§ BRIEF
Retype the data exactly, skipping any picture in it.

§ DATA EXTRACT
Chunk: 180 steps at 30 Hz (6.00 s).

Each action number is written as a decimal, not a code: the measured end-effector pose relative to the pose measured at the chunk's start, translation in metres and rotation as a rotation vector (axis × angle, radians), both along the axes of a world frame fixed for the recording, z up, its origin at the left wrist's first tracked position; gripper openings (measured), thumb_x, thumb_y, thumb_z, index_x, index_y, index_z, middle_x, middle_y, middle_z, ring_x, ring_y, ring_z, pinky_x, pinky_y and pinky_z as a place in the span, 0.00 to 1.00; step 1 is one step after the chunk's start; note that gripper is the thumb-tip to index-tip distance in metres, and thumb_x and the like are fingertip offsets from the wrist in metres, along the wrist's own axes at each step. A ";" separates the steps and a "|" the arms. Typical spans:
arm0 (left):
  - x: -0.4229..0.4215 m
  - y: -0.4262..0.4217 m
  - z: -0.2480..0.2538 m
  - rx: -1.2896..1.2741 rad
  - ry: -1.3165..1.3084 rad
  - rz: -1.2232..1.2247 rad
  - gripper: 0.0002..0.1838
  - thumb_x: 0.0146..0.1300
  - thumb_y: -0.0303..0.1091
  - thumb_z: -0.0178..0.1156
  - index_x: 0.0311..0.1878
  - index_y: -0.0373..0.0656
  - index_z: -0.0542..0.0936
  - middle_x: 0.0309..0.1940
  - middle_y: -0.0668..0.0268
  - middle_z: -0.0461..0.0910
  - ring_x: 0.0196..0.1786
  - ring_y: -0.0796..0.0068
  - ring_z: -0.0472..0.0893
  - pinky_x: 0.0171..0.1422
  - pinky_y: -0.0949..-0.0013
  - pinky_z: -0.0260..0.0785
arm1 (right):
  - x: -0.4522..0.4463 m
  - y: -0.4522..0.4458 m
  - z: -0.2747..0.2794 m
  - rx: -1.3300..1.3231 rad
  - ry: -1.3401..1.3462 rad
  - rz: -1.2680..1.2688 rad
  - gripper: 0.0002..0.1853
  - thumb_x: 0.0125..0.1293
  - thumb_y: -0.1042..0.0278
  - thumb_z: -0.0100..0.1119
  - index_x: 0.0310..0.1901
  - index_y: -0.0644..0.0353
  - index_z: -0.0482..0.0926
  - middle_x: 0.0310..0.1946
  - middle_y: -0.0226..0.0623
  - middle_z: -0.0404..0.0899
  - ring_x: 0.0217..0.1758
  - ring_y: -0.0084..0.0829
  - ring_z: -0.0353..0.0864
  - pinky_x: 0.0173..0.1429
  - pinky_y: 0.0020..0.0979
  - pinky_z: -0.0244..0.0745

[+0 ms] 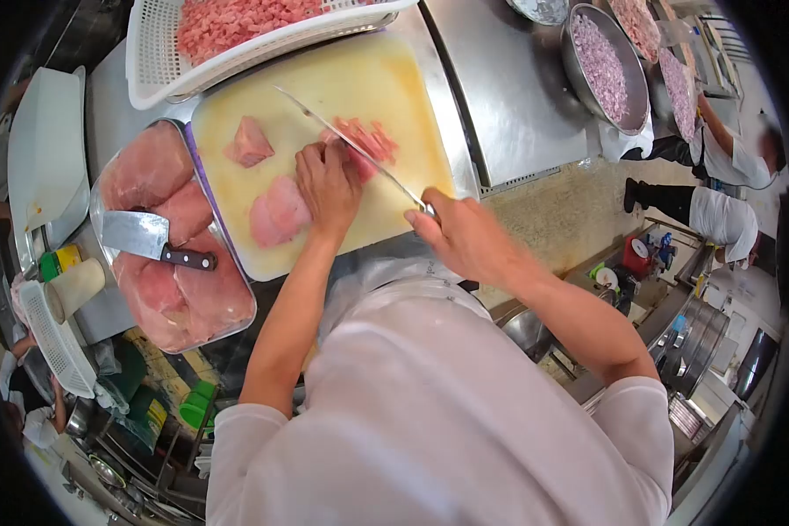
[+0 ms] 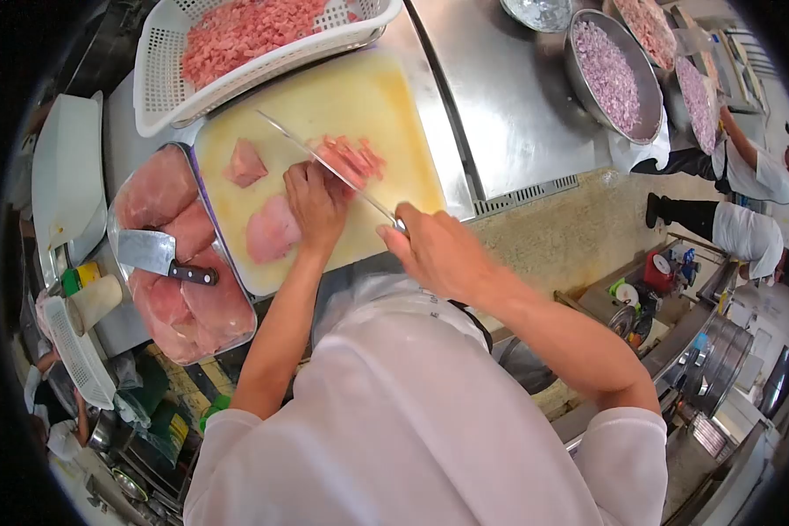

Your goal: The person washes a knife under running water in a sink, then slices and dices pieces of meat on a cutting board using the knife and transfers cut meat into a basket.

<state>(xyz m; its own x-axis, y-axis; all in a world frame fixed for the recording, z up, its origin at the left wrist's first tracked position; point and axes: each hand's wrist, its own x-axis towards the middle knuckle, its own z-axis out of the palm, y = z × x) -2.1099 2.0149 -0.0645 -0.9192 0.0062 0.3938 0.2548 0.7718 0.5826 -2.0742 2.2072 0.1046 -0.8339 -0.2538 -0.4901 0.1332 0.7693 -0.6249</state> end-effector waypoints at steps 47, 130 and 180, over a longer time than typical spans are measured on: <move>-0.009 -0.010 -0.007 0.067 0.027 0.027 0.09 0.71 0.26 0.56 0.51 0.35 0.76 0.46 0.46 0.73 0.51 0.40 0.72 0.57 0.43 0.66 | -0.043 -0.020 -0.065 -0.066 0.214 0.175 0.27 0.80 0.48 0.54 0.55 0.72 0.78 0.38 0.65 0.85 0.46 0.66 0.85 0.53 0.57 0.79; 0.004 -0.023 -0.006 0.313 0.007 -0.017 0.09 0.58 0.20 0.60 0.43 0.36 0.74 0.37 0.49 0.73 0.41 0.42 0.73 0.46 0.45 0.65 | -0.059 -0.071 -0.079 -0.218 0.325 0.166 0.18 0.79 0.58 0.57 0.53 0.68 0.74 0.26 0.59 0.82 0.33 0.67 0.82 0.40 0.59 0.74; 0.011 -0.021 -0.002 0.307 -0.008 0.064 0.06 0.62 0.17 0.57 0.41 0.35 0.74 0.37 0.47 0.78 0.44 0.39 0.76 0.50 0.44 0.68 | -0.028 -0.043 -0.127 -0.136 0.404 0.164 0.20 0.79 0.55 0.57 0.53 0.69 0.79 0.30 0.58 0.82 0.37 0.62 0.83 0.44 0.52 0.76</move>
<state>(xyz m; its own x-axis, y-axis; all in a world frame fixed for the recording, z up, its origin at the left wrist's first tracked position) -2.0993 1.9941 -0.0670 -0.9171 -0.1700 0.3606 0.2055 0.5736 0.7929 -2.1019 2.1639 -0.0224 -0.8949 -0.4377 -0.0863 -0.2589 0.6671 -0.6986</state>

§ COMPLETED EXERCISE
Chunk: 180 steps at 30 Hz (6.00 s).

Each action number is written as a decimal, not a code: the measured end-effector pose relative to the pose measured at the chunk's start, translation in metres and rotation as a rotation vector (axis × angle, radians), both along the axes of a world frame fixed for the recording, z up, its origin at the left wrist's first tracked position; gripper openings (measured), thumb_x, thumb_y, thumb_z, index_x, index_y, index_z, middle_x, middle_y, middle_z, ring_x, ring_y, ring_z, pinky_x, pinky_y and pinky_z as a place in the span, 0.00 to 1.00; step 1 is one step after the chunk's start; note that gripper is the thumb-tip to index-tip distance in metres, and thumb_x and the like are fingertip offsets from the wrist in metres, along the wrist's own axes at each step. A ";" separates the steps and a "|" the arms. Typical spans:
arm0 (left):
  - x: -0.4229..0.4215 m
  - y: -0.4262..0.4217 m
  - z: -0.2480..0.2538 m
  - rx: -1.2896..1.2741 rad
  - ry: -1.3165..1.3084 rad
  - rz: -1.2232..1.2247 rad
  - gripper: 0.0002..0.1838
  - thumb_x: 0.0146..0.1300
  - thumb_y: -0.0303..0.1091
  - thumb_z: -0.0178..0.1156
  - index_x: 0.0311..0.1878
  - index_y: -0.0373..0.0656
  - index_z: -0.0542..0.0936
  - middle_x: 0.0309..0.1940
  - middle_y: -0.0668..0.0268
  - middle_z: -0.0461..0.0910
  - ring_x: 0.0196..0.1786
  - ring_y: -0.0796..0.0068
  - ring_z: -0.0472..0.0893
  - pinky_x: 0.0171..0.1422
  - pinky_y: -0.0949..-0.0013
  - pinky_z: -0.0260..0.0785
arm1 (right):
  - x: -0.4522..0.4463 m
  - y: -0.4522..0.4458 m
  - z: -0.2747..0.2794 m
  - rx: -1.3300..1.3231 rad
  - ry: -1.3401..1.3462 rad
  - rz: -1.2680..1.2688 rad
  - gripper: 0.0002..0.1853
  - thumb_x: 0.0125..0.1293
  - thumb_y: -0.1042..0.0278
  - thumb_z: -0.0100..0.1119
  - index_x: 0.0310..0.1901
  - index_y: -0.0644..0.0353
  - index_z: -0.0482..0.0926
  - middle_x: 0.0310..0.1946
  - middle_y: -0.0226..0.0623
  - middle_z: -0.0404..0.0899
  - ring_x: 0.0217..0.1758
  - ring_y: -0.0084..0.0829
  - ring_z: -0.0353..0.0864
  - pinky_x: 0.0173..0.1429
  - pinky_y: 0.0020..0.0979
  - pinky_z: -0.0244..0.0745

[+0 ms] 
[+0 ms] 

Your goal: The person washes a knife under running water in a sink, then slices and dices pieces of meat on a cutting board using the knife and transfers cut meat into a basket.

<state>(xyz m; its own x-axis, y-axis; all in a world frame fixed for the recording, z up, its origin at the left wrist's first tracked position; point and axes: each hand's wrist, its own x-axis towards the middle knuckle, its own z-axis out of the palm, y = z × x) -2.1099 2.0149 -0.0645 -0.9192 0.0062 0.3938 0.2548 0.7718 0.5826 -2.0742 2.2072 0.1046 -0.8339 -0.2538 -0.4901 0.1332 0.7693 -0.6249</state> end-effector waypoints at steps 47, 130 and 180, over a longer time than typical spans are measured on: <move>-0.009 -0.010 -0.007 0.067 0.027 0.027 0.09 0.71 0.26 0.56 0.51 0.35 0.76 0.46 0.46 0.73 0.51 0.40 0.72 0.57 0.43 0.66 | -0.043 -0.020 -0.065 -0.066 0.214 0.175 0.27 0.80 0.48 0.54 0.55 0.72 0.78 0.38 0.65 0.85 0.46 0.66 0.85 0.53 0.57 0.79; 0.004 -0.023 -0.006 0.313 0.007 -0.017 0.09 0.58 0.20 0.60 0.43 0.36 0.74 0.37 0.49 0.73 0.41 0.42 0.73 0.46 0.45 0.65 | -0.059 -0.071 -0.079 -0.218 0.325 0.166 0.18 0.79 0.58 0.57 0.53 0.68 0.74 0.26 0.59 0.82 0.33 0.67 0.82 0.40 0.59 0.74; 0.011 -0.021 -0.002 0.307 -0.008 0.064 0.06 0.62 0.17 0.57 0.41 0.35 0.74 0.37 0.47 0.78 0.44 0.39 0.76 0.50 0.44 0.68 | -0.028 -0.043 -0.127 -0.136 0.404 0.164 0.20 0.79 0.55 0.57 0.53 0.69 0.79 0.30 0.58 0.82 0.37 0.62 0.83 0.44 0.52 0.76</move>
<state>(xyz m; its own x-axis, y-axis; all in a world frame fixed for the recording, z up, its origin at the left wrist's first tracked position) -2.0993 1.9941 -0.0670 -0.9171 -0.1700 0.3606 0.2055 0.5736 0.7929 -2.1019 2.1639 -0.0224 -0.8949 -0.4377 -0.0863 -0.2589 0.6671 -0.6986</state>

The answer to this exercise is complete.